Work to complete » Whenever the string "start" appears in a line below, please copy the line out.

Dataset records »
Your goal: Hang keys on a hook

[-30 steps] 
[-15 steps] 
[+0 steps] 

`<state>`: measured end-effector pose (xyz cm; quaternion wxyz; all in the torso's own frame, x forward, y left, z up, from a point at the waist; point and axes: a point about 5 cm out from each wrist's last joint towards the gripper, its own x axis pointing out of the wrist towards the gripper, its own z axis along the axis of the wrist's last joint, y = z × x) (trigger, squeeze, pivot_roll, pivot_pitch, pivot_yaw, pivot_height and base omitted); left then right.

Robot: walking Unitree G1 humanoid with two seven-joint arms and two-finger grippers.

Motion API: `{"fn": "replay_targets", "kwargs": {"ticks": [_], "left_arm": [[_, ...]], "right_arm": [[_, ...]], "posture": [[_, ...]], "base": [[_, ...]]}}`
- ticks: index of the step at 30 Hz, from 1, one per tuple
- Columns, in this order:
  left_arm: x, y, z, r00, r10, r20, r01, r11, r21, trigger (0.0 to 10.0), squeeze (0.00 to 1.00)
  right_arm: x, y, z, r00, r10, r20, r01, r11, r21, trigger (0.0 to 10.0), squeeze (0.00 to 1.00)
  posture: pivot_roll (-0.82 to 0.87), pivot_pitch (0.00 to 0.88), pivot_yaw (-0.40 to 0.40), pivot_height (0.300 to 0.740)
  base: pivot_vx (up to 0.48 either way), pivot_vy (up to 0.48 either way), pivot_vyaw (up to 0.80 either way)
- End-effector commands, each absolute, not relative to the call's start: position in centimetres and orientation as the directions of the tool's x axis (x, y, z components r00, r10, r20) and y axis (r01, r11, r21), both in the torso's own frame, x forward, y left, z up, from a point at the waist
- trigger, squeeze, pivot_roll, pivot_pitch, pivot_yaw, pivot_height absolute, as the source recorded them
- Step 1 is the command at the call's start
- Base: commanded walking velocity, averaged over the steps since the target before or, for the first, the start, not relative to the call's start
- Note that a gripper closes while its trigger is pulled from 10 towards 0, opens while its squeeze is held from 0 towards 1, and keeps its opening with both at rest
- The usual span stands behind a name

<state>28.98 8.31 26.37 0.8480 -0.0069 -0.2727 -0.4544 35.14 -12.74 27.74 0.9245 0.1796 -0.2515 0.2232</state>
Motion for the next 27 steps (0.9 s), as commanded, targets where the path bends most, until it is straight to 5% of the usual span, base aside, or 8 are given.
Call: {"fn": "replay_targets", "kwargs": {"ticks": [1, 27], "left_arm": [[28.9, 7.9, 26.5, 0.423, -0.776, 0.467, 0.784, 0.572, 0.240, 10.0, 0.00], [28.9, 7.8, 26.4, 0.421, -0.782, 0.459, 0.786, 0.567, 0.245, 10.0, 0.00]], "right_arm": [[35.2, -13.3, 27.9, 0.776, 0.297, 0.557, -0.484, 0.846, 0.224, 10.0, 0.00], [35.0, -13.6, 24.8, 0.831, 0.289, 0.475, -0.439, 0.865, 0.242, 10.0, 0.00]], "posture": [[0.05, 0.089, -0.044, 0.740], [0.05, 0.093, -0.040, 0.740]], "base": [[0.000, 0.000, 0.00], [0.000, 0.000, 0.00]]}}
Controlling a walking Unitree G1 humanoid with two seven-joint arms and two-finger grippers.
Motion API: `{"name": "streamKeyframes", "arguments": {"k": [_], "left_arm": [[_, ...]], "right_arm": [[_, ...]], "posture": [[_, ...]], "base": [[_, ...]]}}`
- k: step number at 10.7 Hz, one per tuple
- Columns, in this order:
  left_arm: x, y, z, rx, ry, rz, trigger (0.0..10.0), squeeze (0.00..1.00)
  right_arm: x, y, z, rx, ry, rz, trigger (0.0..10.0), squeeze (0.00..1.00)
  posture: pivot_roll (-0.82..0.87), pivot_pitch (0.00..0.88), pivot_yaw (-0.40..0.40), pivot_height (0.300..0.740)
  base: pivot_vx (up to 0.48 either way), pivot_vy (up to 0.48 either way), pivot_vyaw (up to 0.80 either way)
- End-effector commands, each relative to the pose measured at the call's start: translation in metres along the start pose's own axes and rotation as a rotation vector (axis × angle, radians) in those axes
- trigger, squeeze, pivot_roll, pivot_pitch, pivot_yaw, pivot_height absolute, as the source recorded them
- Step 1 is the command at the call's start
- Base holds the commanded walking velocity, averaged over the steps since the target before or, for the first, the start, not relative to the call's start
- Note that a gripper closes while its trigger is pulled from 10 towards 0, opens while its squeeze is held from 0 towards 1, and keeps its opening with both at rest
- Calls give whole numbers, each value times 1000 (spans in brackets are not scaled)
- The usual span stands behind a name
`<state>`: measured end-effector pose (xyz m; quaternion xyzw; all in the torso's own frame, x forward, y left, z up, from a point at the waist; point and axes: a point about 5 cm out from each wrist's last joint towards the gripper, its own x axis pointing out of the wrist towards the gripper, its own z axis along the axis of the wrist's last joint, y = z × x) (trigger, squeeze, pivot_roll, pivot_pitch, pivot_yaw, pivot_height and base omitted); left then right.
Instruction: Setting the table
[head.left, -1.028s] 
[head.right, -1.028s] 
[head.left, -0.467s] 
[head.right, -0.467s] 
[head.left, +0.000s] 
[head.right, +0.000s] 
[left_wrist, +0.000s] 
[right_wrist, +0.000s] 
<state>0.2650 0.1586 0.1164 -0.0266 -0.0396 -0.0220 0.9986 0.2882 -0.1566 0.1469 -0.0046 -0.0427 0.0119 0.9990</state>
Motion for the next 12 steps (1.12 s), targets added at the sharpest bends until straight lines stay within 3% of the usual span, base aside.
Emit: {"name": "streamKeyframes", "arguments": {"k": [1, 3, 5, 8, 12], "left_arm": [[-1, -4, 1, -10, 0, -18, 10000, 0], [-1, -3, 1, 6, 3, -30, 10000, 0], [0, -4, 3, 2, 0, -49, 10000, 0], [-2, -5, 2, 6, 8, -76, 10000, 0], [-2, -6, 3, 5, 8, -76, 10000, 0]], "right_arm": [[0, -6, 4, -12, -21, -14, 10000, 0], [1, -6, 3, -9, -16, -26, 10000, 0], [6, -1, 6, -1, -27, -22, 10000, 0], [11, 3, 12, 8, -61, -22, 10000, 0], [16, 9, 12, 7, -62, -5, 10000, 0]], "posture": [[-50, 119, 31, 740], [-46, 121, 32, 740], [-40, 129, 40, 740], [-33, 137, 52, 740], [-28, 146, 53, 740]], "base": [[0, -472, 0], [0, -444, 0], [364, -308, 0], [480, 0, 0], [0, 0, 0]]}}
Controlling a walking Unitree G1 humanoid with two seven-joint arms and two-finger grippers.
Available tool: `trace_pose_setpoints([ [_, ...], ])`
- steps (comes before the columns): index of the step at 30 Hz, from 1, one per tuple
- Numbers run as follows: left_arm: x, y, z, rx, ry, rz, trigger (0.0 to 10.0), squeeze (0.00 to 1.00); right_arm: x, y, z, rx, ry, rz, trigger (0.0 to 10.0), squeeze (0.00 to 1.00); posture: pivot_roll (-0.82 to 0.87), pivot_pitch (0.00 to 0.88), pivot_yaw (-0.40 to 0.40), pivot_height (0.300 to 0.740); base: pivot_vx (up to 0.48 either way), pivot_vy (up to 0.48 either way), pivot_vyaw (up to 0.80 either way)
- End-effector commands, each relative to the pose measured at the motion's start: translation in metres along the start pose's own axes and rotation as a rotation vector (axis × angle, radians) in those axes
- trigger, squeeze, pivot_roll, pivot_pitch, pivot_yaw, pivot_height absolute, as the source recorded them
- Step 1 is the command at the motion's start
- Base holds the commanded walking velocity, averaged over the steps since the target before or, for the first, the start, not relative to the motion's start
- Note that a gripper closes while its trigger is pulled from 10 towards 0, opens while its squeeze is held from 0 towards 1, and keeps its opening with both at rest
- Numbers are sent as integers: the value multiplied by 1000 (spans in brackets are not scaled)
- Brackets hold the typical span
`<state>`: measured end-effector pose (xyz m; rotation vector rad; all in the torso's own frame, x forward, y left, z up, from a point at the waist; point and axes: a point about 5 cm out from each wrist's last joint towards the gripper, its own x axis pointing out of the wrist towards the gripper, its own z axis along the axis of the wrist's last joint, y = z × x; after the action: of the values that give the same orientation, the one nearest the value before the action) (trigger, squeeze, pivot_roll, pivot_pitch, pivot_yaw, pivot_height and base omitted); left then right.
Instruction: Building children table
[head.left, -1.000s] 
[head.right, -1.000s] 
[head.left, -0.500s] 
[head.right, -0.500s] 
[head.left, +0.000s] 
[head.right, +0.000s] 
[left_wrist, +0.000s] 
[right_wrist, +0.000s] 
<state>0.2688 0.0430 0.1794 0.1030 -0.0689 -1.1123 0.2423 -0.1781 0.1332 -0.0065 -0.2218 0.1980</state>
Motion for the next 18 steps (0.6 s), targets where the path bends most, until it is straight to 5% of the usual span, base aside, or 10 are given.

Result of the exercise »
- End-effector commands, each absolute, not relative to the call's start: position in centimetres and orientation as the directions of the tool's x axis (x, y, z components r00, r10, r20) and y axis (r01, r11, r21), both in the torso's own frame, x forward, y left, z up, from a point at the waist
- Step 1 is the command at the call's start
- Base: commanded walking velocity, averaged over the steps since the target before or, for the first, the start, not relative to the call's start
- End-effector commands, each relative to the pose measured at the call's start: translation in metres along the start pose's own axes and rotation as a rotation vector (axis × angle, radians) in those axes
- Step 1 is the command at the call's start
- Base holds the commanded walking velocity, averaged over the steps since the target before or, for the first, the start, not relative to the call's start
- End-effector commands, each relative to the pose measured at the motion's start: translation in metres along the start pose's own axes and rotation as a rotation vector (axis × angle, radians) in those axes
- Step 1 is the command at the motion's start
- Base holds the commanded walking velocity, averaged over the steps since the target before or, for the first, the start, not relative to the motion's start

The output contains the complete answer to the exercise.